16 - Règlement de comptes
Désolée de vous avoir laissé moisir... Reprenons, je viens de découvrir l'identité du "filleul" et la surprise m'a tétanisée sur place...
Je n'ai toujours pas lâché Rémi qui tente de se dégager comme il peut, mais rien à faire, ma poigne est trop forte. Plus le choix, il sort « l'arme fatale », se penche et murmure doucement à mon oreille avec une voix grave et chantante.
- Agathe, « ma puce » ... Tu me fais un mal de chien.
Effet immédiat et magique du « ma puce » ! Le bug se dissipe d'un coup et mon cerveau reprend le contrôle avec ce réflexe mental salvateur :« hein quoi ? Ma puce, t'es pas bien ? T'as vu ma taille ? ». D'instinct, je desserre mon étreinte et adresse une grimace d'excuse à ma pauvre victime qui examine les dégâts, les yeux écarquillés. Mon agression involontaire abandonne des marques, en cours de coloration, qui ne disparaîtront pas avant un moment. Je suis bonne pour lui offrir un kebab royal avec double portion de frites dans notre petit resto turc favori. Et après, revers de la médaille, nous irons éliminer en trottinant autour du lac en périphérie de la ville au moins trois soirs de suite.

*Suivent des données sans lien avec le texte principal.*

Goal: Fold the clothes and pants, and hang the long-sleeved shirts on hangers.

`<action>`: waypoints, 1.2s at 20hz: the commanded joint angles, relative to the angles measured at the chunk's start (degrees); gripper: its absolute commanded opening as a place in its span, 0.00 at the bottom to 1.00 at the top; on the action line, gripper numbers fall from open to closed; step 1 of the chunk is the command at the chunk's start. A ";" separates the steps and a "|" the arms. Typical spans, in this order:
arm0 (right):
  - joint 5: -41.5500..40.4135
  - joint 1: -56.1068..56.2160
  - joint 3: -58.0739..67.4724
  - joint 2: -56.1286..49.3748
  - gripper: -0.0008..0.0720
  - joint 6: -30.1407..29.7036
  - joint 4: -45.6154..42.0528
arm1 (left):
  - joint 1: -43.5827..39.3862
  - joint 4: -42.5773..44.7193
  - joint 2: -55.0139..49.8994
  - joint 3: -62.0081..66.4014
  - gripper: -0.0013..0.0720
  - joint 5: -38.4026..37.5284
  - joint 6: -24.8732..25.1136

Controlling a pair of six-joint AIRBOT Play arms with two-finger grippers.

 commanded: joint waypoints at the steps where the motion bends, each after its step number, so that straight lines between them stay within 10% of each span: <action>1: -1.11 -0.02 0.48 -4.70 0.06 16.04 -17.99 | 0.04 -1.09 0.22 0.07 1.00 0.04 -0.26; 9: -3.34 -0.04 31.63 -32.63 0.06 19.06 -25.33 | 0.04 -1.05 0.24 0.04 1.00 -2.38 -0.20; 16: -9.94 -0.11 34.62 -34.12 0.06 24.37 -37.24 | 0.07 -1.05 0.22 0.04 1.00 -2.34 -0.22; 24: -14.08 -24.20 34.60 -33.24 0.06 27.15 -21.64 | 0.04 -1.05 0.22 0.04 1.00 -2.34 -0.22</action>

Avec enthousiasme, Marc attrape son « filleul » par les épaules et, avec un grand sourire, nous l'amène. Rémi murmure entre ses dents.
- Tu connais ?
Je pince les lèvres, cette mimique lui suffit. L'arrivant n'a pas mes faveurs. Par contre coup, il n'aura pas les siennes. Nous sommes les deux faces d'une même pièce, rappelez-vous !
- Agathe, Rémi, voici Enzo, notre nouvelle recrue !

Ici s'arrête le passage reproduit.